Prieuré de la Haie aux Bonshommes (ancien)
Niché aux portes d'Angers, l'ancien prieuré de la Haie aux Bonshommes dévoile une chapelle du XVIIe siècle d'une sobriété élégante, témoignage rare de la vie monastique en Anjou à l'âge classique.
Histoire
Aux lisières verdoyantes d'Avrillé, à quelques encablures d'Angers, l'ancien prieuré de la Haie aux Bonshommes compose un ensemble monastique dont la discrétion n'a d'égale que la profondeur historique. Entre bâtiments conventuels des XVIe et XVIIe siècles et chapelle d'une sobre élégance, le site incarne l'idéal de retrait et de contemplation qui animait les communautés religieuses de l'Anjou pré-révolutionnaire. Ce qui distingue ce prieuré de tant d'autres édifices religieux de la région, c'est précisément cette cohérence d'ensemble : le temps semble s'y être suspendu, préservant une atmosphère de recueillement que ni les siècles ni les turbulences de l'Histoire n'ont tout à fait dissipée. Les volumes mesurés de la chapelle, la pierre tuffeau locale aux reflets dorés, l'ordonnancement calme des bâtiments autour de cours intérieures — tout concourt à une expérience esthétique et spirituelle singulière. La visite du prieuré offre une plongée dans l'architecture monastique angevine telle qu'elle s'est épanouie entre Renaissance et âge classique : sobriété des façades, rigueur des plans, goût pour la pierre de taille soigneusement appareillée.
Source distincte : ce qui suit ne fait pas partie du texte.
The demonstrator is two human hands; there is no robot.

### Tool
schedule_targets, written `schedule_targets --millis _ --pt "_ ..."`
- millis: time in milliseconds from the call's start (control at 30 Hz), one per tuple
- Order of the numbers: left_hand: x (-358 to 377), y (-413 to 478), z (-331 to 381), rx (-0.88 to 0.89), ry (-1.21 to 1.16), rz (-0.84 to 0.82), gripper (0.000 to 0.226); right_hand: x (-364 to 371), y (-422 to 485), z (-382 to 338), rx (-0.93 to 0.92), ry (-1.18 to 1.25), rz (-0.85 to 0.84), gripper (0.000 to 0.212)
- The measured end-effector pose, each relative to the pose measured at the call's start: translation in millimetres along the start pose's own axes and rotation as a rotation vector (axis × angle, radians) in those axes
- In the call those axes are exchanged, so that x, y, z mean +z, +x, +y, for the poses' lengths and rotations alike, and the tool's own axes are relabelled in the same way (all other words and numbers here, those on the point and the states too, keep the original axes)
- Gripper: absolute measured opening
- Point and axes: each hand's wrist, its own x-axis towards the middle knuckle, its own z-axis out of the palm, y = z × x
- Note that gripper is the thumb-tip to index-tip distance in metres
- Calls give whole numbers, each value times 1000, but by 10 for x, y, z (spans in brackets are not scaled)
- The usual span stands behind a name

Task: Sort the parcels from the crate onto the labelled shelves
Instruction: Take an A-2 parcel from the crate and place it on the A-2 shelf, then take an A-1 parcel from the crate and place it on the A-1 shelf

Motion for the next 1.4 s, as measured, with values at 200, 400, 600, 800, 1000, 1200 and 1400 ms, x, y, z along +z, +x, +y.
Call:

Les amateurs d'architecture religieuse y découvriront un exemple peu connu mais remarquablement préservé de ce patrimoine conventuel qui jalonne encore la vallée de la Loire. Le cadre naturel renforce le charme du lieu. Avrillé, aujourd'hui commune de l'agglomération angevine, conserve autour du prieuré des espaces végétaux qui évoquent les anciens jardins claustraux. Photographes, historiens de l'art et promeneurs en quête de sérénité trouveront ici un havre inattendu, protégé à juste titre au titre des Monuments Historiques depuis 1947.
Architecture
L'architecture du prieuré de la Haie aux Bonshommes s'inscrit dans la tradition des établissements conventuels angevins, alliant les héritages de la Renaissance française et les sobres inflexions du classicisme du XVIIe siècle. Le matériau dominant est le tuffeau, cette pierre calcaire blanche à ocre extraite des coteaux de la Loire, légère et facilement taillée, qui donne à l'ensemble sa tonalité lumineuse caractéristique de l'architecture angevine. La chapelle, érigée au XVIIe siècle, constitue le joyau de l'ensemble. Son architecture reflète le goût de l'époque pour les volumes épurés : nef rectangulaire, élévations sobrement rythmées par des pilastres ou des chaînes de refend, ouvertures en plein cintre diffusant une lumière douce et homogène. La toiture, probablement en ardoise selon l'usage angevin, coiffe l'édifice avec discrétion. L'intérieur, dépouillé à la Révolution de l'essentiel de son mobilier liturgique, conserve néanmoins les proportions équilibrées qui font la qualité spatiale de ce type de chapelle conventuelle. Les bâtiments conventuels des XVIe et XVIIe siècles présentent les caractéristiques des constructions de prieurés en Anjou : corps de logis aux fenêtres à meneaux ou à croisées pour les parties les plus anciennes, galeries ou portiques témoignant d'une organisation claustrale, et des détails sculptés — corniches, encadrements de baies, modillons — qui trahissent l'influence discrète de la Renaissance ligérienne sur ces édifices de dévotion.